We have 11 possible predictors, and sqrt(11) is roughly 3. Recall: Would considering just 3 randomly chosen predictors in each split (instead of all 11) make the forest algorithm more or less variable from dataset to dataset?
Recall that using unpruned trees in our forest is important to maintaining low bias. Thus should min_n be small or big?

Build the forest
Given that forests are relatively computationally expensive, we’ll only build one forest using the following tuning parameters:

mtry = NULL: this sets mtry to the default, which is sqrt(number of predictors)
trees = 500
min_n = 2

Fill in the below code to run this forest algorithm.

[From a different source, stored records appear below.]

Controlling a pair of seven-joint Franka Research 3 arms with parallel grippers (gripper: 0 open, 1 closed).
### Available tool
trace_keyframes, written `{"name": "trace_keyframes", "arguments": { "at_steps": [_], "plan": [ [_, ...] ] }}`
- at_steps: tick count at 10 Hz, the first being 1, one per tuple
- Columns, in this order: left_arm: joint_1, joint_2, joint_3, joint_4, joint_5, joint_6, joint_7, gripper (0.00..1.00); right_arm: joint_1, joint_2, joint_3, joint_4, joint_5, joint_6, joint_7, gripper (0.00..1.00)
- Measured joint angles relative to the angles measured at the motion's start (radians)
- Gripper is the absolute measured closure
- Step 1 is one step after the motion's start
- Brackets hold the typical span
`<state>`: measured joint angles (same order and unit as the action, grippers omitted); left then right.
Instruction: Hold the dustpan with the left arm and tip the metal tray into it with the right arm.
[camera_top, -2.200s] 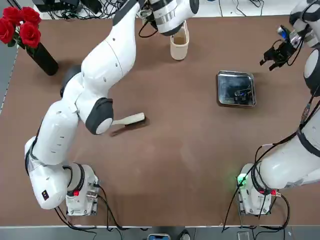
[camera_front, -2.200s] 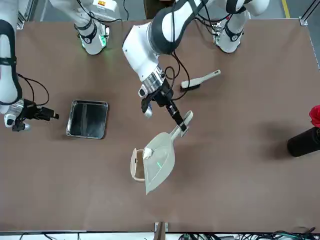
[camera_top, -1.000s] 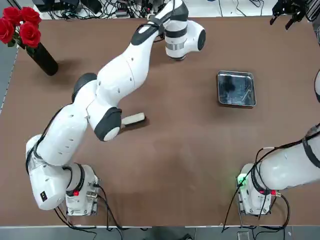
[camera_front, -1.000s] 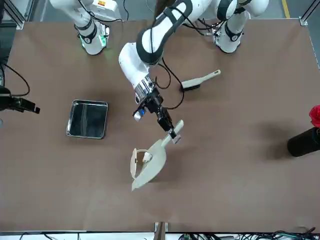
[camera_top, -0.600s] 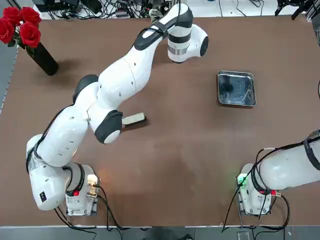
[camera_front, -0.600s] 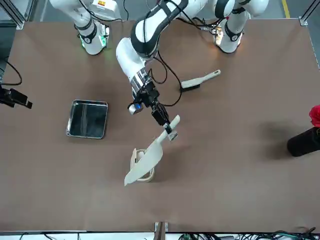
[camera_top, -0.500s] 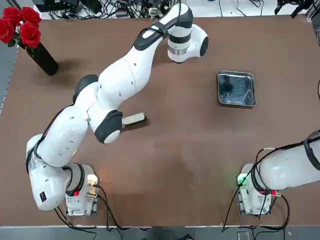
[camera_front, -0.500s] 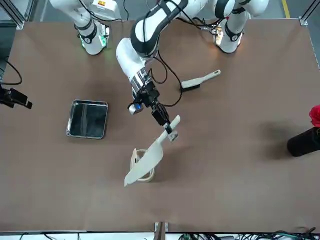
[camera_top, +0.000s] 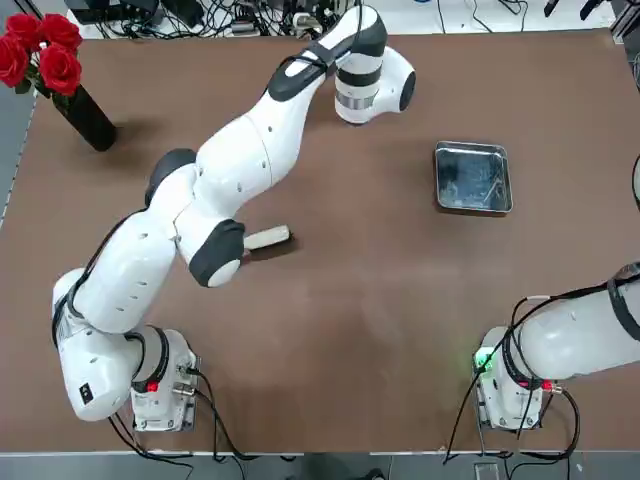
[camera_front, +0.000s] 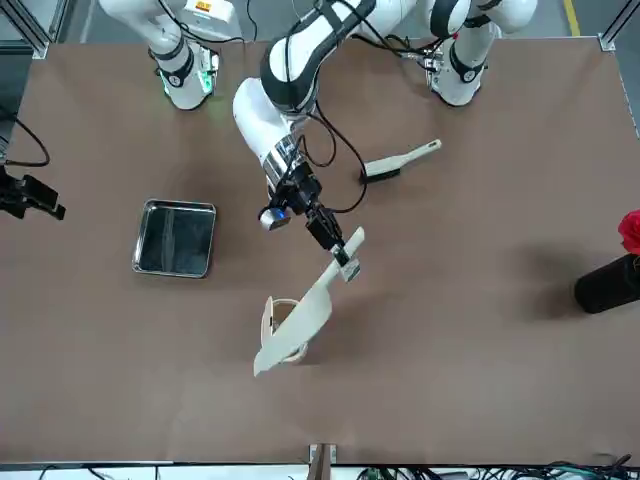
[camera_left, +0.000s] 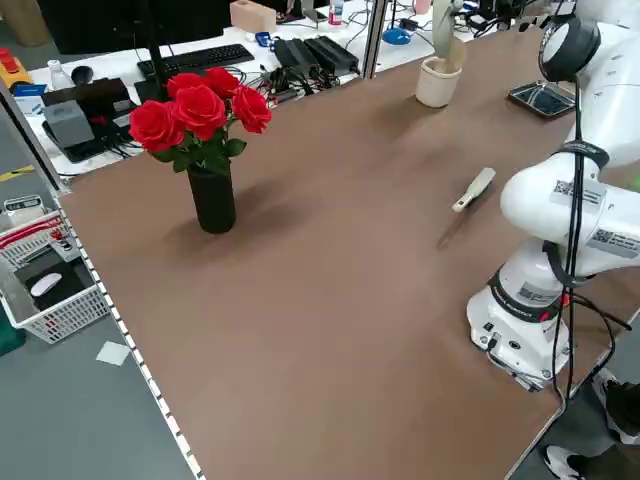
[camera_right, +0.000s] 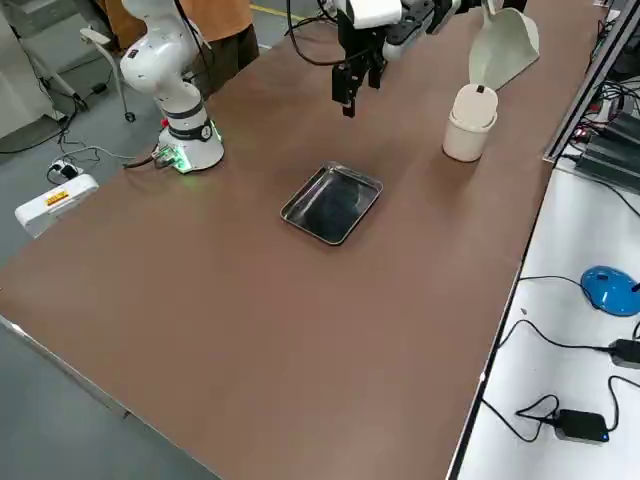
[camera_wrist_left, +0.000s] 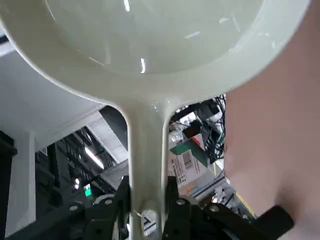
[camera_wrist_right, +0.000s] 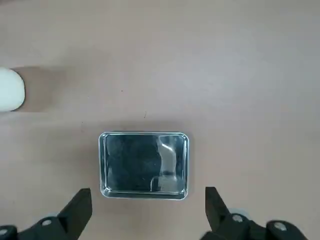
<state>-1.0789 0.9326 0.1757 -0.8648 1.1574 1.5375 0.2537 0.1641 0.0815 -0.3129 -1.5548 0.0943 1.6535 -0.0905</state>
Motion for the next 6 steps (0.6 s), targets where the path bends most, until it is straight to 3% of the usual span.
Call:
{"name": "trace_keyframes", "arguments": {
  "at_steps": [2,6],
  "plan": [
    [0.009,-0.016,0.0,0.001,-0.078,-0.017,0.011,0.68,-0.019,-0.013,0.04,0.003,-0.032,-0.004,0.01,0.0],
    [0.073,-0.125,0.001,-0.001,-0.277,-0.043,0.174,0.68,-0.185,-0.05,0.264,-0.012,-0.076,-0.039,0.056,0.0]
  ]
}}
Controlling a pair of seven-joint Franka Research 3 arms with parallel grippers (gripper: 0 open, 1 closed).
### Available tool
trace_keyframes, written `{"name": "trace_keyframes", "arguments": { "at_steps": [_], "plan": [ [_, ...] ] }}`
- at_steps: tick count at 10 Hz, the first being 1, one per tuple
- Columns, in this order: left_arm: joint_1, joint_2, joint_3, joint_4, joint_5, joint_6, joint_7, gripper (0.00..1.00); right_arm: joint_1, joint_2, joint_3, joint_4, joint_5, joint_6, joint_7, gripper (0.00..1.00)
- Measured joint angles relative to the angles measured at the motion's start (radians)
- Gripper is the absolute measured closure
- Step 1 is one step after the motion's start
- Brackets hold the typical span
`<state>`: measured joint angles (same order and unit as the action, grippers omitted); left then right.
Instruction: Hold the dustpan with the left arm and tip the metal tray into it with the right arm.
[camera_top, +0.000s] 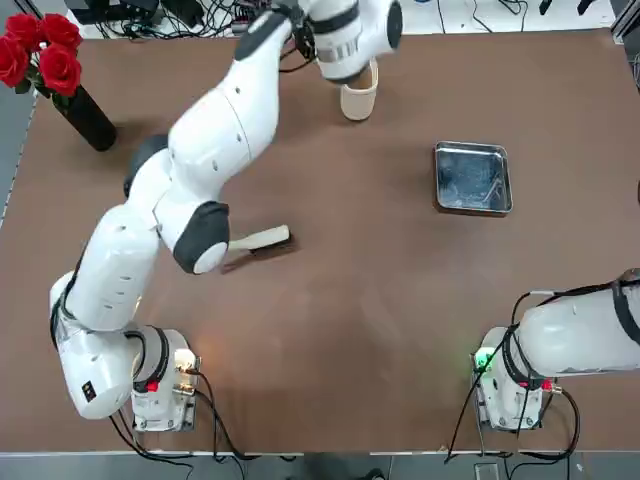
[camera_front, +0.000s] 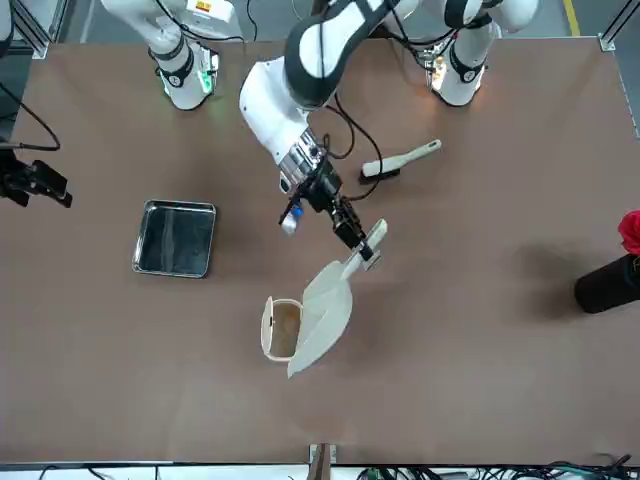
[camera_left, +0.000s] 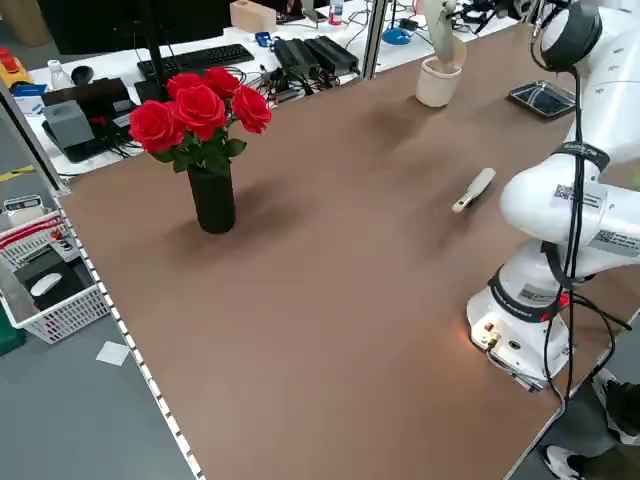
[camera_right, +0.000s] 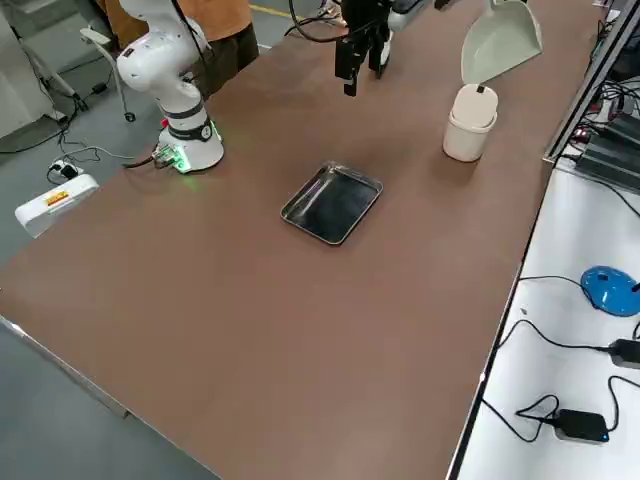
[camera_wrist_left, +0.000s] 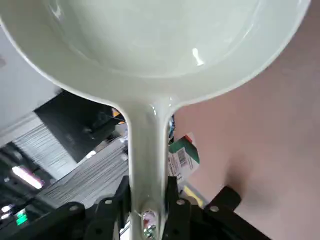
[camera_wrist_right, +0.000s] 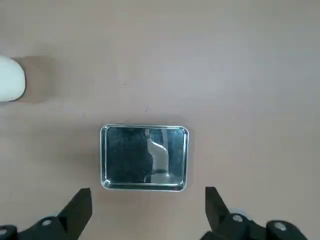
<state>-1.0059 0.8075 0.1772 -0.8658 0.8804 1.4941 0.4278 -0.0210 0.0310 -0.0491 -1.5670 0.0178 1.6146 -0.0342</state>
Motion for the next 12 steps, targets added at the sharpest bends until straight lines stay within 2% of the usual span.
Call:
{"name": "trace_keyframes", "arguments": {
  "at_steps": [2,4,5,6,8,9,10,11,12],
  "plan": [
    [0.043,-0.041,0.001,-0.002,-0.128,-0.005,0.09,0.68,-0.042,-0.003,0.049,-0.005,-0.001,-0.006,0.0,0.0],
    [0.132,-0.075,-0.007,-0.005,-0.252,-0.005,0.209,0.68,-0.058,-0.015,0.085,-0.006,-0.014,-0.028,0.012,0.0],
    [0.198,-0.097,-0.048,-0.012,-0.286,-0.004,0.265,0.68,-0.059,-0.03,0.092,-0.008,-0.016,-0.046,0.025,0.0],
    [0.289,-0.124,-0.139,-0.029,-0.298,-0.004,0.304,0.68,-0.059,-0.045,0.096,-0.011,-0.017,-0.057,0.032,0.0],
    [0.498,-0.165,-0.368,-0.086,-0.299,0.011,0.339,0.68,-0.059,-0.062,0.1,-0.016,-0.018,-0.059,0.043,0.0],
    [0.58,-0.177,-0.45,-0.119,-0.3,0.037,0.351,0.68,-0.059,-0.062,0.1,-0.016,-0.019,-0.059,0.044,0.0],
    [0.642,-0.194,-0.508,-0.177,-0.3,0.088,0.363,0.68,-0.059,-0.062,0.099,-0.017,-0.02,-0.058,0.045,0.0],
    [0.688,-0.232,-0.537,-0.284,-0.311,0.191,0.367,0.68,-0.06,-0.062,0.099,-0.018,-0.02,-0.058,0.046,0.0],
    [0.712,-0.293,-0.535,-0.428,-0.343,0.315,0.367,0.68,-0.061,-0.062,0.099,-0.019,-0.02,-0.057,0.047,0.0]
  ]
}}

# There's randomness behind the splits!
set.seed(253)
    
# STEP 1: Model Specification
rf_spec <- rand_forest()  %>%
  set_mode("___") %>%
  ___(engine = "ranger") %>% 
  ___(
    mtry = NULL,
    trees = 500,
    min_n = 2,
    probability = FALSE,    # Report classifications, not probability calculations
    importance = "impurity" # Use Gini index to measure variable importance
  )
    
# STEP 2: Build the forest
# There are no preprocessing steps or tuning, hence no need for a workflow!
candy_forest <- ___ %>% 
  fit(___, ___)

Use the forest for prediction
Use the forest to predict the popularity level for Baby Ruth. (Remember that its real popularity is “med”.)

candy_forest %>% 
  predict(new_data = candy[7,])

Evaluating forests: concepts

But how good is our forest at classifying candy popularity?

To this end, we could evaluate 3 types of forest predictions.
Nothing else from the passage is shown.